Así, por tanto, seguimos sentados, y así seguí haciendo sonar mi persuasiva y monótona voz: soy un mal orador, y la frase que fui desgranando palabra por palabra no fluyó con la agilidad que tiene sobre el papel. Es más, resulta imposible de hecho transcribir mis incoherencias, todo ese trompicamiento y enrevesamiento de palabras, la tristeza del encadenamiento de sus frases subordinadas que han perdido a las que las regían y han terminado perdiéndose, y todo ese atropellado farfullar que proporciona un sostén, o un espantoso abismo, a las palabras; pero mi mente trabajaba mientras tan velozmente, y perseguía a su presa a un ritmo tan regular, que la impresión que me ha dejado la marcha de mis propias palabras no es en absoluto enrevesada. De todos modos, mi objeto seguía estando lejos de mi alcance. La resistencia de aquel individuo, típica de una persona de inteligencia limitada y humor timorato, tenía que ser quebrada por el procedimiento que fuera. Tan seducido estaba yo por la natural grandeza del tema, que pasé por alto no sólo la posibilidad de que a él le desagradase, sino incluso la de que pudiera asustarle, con tanta naturalidad como había resultado atractiva para mi fantasía.
No quiero decir, con todo lo anterior, que yo haya tenido en mi vida relación alguna con la pantalla o el escenario; de hecho, la única vez que interpreté un papel fue hace un montón de años, en una representación de aficionados (dirigida por mi padre) celebrada en nuestra señorial residencia campestre. No tuve que decir más que unas pocas palabras: «El príncipe me pide que anuncie su inminente llegada. ¡Ah! ¡Ahí viene!», en lugar de lo cual, temblando de placer y emoción dije: «El príncipe no puede venir; se ha cortado la garganta con la navaja»; y, mientras yo decía esto, el caballero que hacía el papel de príncipe se acercaba ya, con una sonrisa deslumbrante en los maravillosamente pintados labios, y hubo un momento de sorpresa general, el mundo entero contuvo el aliento... y hasta hoy mismo recuerdo que aproveché la circunstancia para inspirar profundamente el divino ozono de las tormentas y los grandes desastres. Pero si bien no he sido jamás un actor en el sentido más estricto del término, he, no obstante, llevado siempre conmigo en la vida real un pequeño teatro plegable en el que he aparecido haciendo más de un papel, y en el que mi interpretación ha sido siempre magnífica; y quien piense que mi apuntador se llama Provecho (no digo Cohecho), se equivoca de medio a medio. Las cosas no son tan sencillas, queridos amigos.

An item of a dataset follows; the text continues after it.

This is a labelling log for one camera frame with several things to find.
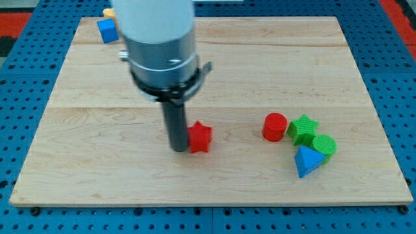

En el caso de mi charla con Félix, sin embargo, mi actuación no fue a la postre más que una pérdida de tiempo, pues de repente comprendí que si proseguía aquel monólogo acerca del cinematógrafo Félix se pondría en pie y se largaría, no sin devolverme los diez marcos que le había enviado (no, pensándolo bien, no me los habría devuelto; ¡qué va!). Esa pesada palabra alemana que significa dinero (puesto que en alemán el dinero es oro; en francés, plata; y en ruso, cobre) era pronunciada por él con extraordinaria reverencia que, curiosamente, podía transformarse en brutal codicia. Pero, de todos modos, se habría ido, ¡y dándose aires de ofendido!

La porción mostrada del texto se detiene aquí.